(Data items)
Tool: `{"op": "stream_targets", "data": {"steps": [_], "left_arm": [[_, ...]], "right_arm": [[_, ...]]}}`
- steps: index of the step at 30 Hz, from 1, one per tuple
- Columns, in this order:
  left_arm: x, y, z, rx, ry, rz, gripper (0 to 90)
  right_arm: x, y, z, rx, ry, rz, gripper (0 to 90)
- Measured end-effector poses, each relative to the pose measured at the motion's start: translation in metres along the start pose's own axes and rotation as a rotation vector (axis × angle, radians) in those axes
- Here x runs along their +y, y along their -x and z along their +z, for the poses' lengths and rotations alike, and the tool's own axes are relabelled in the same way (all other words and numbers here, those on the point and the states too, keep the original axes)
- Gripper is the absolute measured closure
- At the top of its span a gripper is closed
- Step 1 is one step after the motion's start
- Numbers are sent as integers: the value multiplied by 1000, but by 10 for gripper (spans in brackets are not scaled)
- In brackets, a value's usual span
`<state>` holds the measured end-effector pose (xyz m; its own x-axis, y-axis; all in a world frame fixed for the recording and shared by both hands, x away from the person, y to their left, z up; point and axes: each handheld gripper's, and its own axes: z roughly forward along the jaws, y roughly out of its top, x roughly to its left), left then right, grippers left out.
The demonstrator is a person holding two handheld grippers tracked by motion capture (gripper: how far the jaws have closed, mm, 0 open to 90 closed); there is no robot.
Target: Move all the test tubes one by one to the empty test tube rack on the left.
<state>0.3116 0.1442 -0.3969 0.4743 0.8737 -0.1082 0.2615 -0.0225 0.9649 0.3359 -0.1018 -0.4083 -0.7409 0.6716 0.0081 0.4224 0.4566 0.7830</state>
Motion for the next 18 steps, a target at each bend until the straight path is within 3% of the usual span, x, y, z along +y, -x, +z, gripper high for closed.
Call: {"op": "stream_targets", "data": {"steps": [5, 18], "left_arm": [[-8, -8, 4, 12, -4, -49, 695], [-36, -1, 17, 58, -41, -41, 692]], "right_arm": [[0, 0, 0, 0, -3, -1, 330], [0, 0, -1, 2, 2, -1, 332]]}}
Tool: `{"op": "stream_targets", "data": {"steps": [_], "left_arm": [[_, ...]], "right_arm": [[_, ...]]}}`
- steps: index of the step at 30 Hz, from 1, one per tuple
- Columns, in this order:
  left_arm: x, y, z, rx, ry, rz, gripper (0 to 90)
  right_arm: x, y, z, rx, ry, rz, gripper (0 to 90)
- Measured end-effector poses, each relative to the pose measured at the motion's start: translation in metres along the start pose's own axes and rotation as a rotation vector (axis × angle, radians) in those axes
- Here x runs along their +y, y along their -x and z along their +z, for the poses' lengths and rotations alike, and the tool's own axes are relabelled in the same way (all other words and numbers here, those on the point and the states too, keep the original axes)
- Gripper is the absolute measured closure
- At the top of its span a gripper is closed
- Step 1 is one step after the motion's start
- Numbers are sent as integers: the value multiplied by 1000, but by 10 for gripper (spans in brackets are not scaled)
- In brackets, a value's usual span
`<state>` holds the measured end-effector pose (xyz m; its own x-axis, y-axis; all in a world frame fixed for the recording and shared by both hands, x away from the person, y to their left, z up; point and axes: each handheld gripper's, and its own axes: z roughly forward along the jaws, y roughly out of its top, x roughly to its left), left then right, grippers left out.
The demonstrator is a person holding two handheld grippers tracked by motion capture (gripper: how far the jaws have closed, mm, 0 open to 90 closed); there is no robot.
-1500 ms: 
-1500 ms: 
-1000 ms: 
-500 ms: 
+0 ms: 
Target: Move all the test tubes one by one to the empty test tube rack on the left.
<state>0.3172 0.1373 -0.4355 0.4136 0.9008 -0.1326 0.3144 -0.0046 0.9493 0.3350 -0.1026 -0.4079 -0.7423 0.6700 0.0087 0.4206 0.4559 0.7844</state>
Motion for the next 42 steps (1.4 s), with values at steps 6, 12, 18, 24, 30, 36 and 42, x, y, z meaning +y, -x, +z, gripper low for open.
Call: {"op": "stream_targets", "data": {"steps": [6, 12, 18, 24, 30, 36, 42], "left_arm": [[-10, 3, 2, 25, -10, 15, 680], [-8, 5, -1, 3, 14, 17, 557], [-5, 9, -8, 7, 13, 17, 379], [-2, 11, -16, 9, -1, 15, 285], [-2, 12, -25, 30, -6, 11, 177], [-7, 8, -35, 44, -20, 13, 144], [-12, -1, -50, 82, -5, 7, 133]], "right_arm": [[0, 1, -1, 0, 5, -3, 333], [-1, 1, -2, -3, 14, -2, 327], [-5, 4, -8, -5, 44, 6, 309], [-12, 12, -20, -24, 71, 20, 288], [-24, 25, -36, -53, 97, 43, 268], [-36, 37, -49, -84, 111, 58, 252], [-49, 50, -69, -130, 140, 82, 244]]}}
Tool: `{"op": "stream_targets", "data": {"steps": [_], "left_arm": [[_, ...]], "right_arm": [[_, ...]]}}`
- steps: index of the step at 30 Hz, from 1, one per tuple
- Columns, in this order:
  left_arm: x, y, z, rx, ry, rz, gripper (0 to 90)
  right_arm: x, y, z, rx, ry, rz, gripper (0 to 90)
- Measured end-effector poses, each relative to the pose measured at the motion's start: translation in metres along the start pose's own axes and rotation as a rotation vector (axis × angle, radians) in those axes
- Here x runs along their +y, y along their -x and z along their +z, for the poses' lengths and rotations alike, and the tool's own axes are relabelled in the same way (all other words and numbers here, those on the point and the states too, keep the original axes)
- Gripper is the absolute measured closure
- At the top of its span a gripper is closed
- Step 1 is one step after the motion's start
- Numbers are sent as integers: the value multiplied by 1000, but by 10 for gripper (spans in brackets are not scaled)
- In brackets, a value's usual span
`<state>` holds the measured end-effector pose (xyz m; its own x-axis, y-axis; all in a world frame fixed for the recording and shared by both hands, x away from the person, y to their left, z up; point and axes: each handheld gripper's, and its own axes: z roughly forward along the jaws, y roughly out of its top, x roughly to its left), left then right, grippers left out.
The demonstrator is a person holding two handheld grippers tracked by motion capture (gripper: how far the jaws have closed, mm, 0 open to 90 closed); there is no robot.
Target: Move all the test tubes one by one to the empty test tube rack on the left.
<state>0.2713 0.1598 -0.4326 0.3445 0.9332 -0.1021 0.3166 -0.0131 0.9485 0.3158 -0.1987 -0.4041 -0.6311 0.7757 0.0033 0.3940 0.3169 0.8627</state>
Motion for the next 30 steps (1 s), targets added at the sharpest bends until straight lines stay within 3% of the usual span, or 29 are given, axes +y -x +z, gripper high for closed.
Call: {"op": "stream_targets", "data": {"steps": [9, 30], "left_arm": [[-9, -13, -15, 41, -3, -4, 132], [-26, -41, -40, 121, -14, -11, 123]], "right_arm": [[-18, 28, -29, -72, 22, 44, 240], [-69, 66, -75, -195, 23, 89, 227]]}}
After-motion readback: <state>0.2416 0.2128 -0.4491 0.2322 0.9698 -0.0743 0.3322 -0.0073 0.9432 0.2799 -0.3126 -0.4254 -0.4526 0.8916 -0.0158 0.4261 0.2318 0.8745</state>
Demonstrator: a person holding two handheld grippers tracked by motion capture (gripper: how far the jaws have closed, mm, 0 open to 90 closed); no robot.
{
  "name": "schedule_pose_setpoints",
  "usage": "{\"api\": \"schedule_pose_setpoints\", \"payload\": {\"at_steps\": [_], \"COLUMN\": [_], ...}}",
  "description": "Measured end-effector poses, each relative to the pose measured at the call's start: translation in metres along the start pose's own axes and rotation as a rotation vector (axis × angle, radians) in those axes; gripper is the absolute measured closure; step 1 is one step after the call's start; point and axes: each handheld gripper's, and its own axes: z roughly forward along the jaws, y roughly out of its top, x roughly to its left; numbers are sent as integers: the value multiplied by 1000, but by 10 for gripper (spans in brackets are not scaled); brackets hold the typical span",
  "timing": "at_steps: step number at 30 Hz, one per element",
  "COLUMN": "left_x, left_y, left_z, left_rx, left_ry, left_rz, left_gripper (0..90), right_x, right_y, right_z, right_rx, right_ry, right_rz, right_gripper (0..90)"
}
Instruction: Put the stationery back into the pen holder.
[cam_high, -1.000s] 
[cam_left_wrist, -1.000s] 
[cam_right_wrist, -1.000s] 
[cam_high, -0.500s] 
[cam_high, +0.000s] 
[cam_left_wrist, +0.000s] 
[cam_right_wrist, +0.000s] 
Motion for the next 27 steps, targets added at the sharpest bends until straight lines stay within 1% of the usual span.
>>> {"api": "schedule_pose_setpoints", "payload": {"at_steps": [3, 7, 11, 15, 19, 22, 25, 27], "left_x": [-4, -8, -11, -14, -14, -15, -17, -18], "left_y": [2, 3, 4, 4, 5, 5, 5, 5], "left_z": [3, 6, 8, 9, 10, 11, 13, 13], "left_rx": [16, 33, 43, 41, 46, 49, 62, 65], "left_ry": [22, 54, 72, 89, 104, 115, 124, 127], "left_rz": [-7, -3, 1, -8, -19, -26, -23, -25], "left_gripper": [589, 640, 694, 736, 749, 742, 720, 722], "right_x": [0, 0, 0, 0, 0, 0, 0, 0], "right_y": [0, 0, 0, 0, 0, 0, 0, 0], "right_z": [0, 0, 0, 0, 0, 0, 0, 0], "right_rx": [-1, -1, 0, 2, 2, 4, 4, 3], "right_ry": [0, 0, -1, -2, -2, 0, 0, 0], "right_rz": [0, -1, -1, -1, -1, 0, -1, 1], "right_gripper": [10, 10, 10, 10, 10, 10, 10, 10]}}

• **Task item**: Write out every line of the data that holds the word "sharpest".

• **Answer box**:
Motion for the next 30 steps (1 s), targets added at the sharpest bends until straight lines stay within 3% of the usual span, or 29 are given, axes +y -x +z, gripper high for closed.
Motion for the next 27 steps, targets added at the sharpest bends until straight lines stay within 1% of the usual span.

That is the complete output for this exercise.